Auch für Astronomen, die mit öffentlichem Geld bezahlt werden, ist die Suche nach seltsamen Signalen ein Thema. Notgedrungen. Um etwa Pulsare (rotierende Neutronensterne) zu erforschen, werden sie über längere Zeit „ausgehorcht“. „Dabei schauen wir auch nach ungewöhnlichen Signalen“, sagt Michael Kramer, Direktor am Max-Planck-Institut für Radioastronomie in Bonn, das das Teleskop Effelsberg betreibt. „Aber nicht, weil wir Zeichen von Außerirdischen erwarten, sondern weil es meist Quellen wie Handys oder W-Lan sind – und die wollen wir eliminieren.“

Große Entfernungen und schwache Signale

Prinzipiell sind alle auffälligen Ausschläge für Forscher interessant.

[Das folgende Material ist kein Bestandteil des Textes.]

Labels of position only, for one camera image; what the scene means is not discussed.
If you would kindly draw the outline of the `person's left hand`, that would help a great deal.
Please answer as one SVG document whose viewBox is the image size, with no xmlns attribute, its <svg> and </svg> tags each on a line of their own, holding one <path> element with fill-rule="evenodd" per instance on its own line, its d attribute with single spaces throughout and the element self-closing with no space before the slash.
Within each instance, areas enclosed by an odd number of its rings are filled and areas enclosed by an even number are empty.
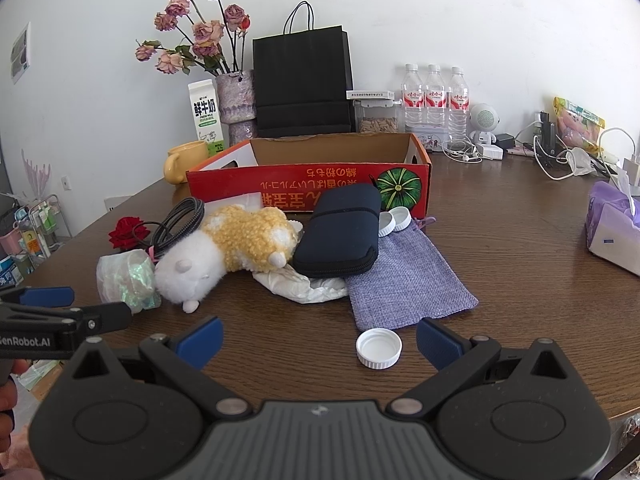
<svg viewBox="0 0 640 480">
<path fill-rule="evenodd" d="M 11 446 L 11 434 L 14 429 L 12 410 L 17 404 L 17 388 L 12 378 L 0 388 L 0 452 L 6 452 Z"/>
</svg>

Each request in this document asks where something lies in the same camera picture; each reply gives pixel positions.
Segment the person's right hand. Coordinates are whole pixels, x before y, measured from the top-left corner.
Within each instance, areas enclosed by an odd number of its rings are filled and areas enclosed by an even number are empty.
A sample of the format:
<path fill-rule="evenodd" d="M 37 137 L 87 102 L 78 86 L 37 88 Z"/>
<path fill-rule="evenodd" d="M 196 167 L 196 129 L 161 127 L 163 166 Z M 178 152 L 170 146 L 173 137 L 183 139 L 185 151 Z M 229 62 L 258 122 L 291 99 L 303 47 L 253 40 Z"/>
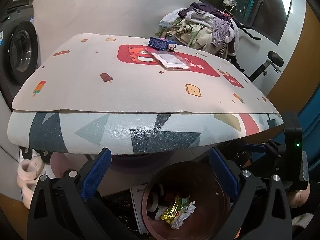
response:
<path fill-rule="evenodd" d="M 310 183 L 308 183 L 306 190 L 289 192 L 287 194 L 289 206 L 292 208 L 301 207 L 306 203 L 309 195 L 310 195 Z"/>

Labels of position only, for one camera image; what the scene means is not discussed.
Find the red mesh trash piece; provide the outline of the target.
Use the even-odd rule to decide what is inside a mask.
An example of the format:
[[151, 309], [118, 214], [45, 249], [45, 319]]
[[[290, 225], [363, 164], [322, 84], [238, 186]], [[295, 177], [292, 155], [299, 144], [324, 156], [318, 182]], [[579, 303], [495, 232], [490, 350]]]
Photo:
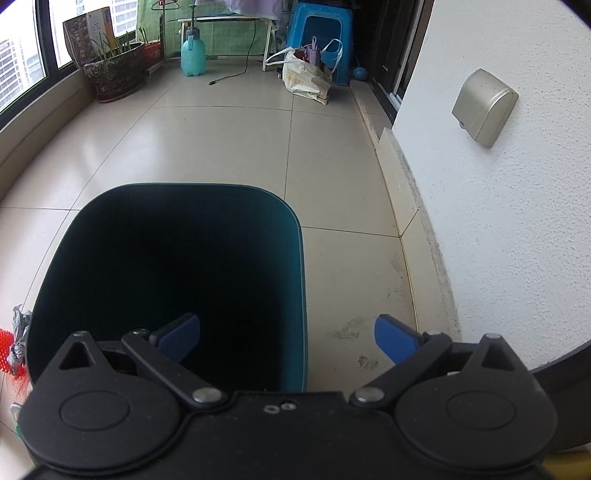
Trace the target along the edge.
[[29, 390], [29, 375], [23, 364], [13, 367], [9, 363], [13, 341], [14, 336], [11, 332], [6, 330], [0, 332], [1, 372], [4, 374], [6, 390], [16, 399], [24, 399]]

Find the small blue ball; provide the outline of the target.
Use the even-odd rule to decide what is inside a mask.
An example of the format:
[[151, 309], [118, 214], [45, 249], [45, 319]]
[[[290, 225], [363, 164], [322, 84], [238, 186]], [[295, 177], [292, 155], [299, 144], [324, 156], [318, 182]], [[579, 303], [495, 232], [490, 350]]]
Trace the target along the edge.
[[363, 67], [356, 67], [353, 70], [353, 77], [359, 81], [366, 81], [368, 79], [368, 71]]

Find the brown cardboard box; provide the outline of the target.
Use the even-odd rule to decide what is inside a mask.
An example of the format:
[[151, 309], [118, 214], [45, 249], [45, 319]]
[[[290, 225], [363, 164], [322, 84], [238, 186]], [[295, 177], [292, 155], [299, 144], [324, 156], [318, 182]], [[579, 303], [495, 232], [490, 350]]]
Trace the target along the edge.
[[78, 68], [106, 58], [117, 48], [109, 7], [65, 20], [62, 29], [66, 51]]

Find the teal spray bottle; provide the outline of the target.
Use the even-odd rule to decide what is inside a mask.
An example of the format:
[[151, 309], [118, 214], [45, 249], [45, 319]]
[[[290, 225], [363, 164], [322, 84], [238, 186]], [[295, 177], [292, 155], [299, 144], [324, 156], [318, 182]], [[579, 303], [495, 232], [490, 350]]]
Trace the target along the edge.
[[205, 44], [200, 39], [200, 32], [197, 28], [187, 32], [185, 41], [181, 46], [180, 60], [181, 70], [185, 76], [200, 76], [205, 73]]

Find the crumpled silver wrapper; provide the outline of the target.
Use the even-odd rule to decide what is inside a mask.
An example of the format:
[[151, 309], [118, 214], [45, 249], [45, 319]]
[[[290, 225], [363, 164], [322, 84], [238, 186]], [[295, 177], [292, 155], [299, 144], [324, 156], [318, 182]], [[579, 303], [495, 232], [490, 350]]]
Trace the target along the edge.
[[17, 305], [13, 308], [13, 340], [7, 355], [9, 371], [15, 377], [21, 375], [21, 368], [25, 366], [25, 349], [32, 317], [32, 313], [29, 310], [23, 311], [22, 307], [23, 305]]

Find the white folding table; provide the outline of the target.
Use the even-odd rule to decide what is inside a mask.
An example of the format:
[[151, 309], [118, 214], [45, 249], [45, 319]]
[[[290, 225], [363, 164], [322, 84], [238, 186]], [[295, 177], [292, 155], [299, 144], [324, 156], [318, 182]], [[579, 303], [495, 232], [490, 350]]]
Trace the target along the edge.
[[276, 51], [276, 21], [267, 18], [243, 15], [208, 15], [178, 19], [180, 42], [183, 44], [187, 32], [193, 28], [200, 31], [205, 44], [207, 60], [225, 57], [249, 57], [258, 59], [263, 66], [270, 55]]

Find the grey wall outlet cover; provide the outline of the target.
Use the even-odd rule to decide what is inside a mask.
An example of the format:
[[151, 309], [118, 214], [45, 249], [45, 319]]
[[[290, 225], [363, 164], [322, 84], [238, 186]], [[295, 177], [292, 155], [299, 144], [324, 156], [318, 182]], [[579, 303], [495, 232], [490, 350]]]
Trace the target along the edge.
[[491, 148], [518, 99], [519, 94], [509, 85], [478, 69], [464, 82], [452, 114], [475, 142]]

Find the blue plastic stool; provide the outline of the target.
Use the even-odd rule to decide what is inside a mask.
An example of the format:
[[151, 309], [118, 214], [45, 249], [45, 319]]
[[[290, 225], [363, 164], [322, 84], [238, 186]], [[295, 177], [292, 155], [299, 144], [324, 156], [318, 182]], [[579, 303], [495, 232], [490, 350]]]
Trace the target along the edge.
[[322, 62], [335, 67], [337, 54], [342, 51], [339, 65], [332, 80], [339, 86], [348, 86], [351, 80], [353, 54], [353, 11], [339, 1], [298, 1], [290, 19], [287, 45], [303, 47], [315, 38], [318, 49], [328, 47]]

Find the dark teal trash bin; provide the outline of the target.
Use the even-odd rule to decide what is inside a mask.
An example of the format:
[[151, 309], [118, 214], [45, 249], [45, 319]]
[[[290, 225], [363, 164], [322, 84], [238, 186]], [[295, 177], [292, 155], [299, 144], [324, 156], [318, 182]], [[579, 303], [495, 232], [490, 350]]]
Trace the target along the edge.
[[198, 318], [183, 366], [226, 391], [307, 385], [304, 245], [283, 199], [245, 185], [129, 184], [72, 220], [33, 307], [37, 379], [66, 338], [97, 341]]

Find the red flower pot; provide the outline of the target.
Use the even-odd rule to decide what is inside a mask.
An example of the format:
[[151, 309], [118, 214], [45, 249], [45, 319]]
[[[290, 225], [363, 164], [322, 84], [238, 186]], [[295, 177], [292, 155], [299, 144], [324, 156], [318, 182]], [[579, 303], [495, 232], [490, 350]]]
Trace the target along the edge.
[[140, 65], [143, 71], [156, 65], [162, 57], [162, 47], [160, 41], [150, 41], [143, 45], [140, 55]]

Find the dark ceramic plant pot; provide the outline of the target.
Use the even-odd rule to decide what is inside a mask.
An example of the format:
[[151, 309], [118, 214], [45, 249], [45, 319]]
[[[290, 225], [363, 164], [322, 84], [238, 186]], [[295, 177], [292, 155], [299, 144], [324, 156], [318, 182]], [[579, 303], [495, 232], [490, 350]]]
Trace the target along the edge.
[[82, 67], [96, 92], [96, 100], [108, 103], [124, 98], [139, 89], [144, 82], [141, 57], [144, 44], [132, 43], [123, 52], [109, 54]]

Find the cream tote bag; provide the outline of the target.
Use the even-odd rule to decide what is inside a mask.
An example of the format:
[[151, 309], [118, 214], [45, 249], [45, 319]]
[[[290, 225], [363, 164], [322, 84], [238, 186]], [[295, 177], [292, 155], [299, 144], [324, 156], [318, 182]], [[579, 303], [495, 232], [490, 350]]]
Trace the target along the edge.
[[[338, 50], [335, 51], [334, 65], [329, 68], [322, 62], [322, 57], [328, 53], [329, 47], [334, 43], [338, 45]], [[320, 60], [320, 65], [317, 66], [307, 61], [307, 48], [287, 47], [267, 58], [263, 66], [280, 67], [283, 84], [291, 94], [327, 105], [332, 86], [332, 74], [341, 63], [343, 49], [341, 40], [332, 39], [324, 49], [317, 51]]]

Die Entdeckung der Pulsare selbst geht ebenfalls auf ein rätselhaftes Signal zurück, das zunächst scherzhaft als „LGM-1“ (Little Green Man 1) bezeichnet wurde, weil keiner wusste, was dahintersteckte. „Wir suchen also nicht explizit nach Seti-Signalen, aber wir würden sie erkennen und verfolgen, sollten sie da sein“, sagt Kramer.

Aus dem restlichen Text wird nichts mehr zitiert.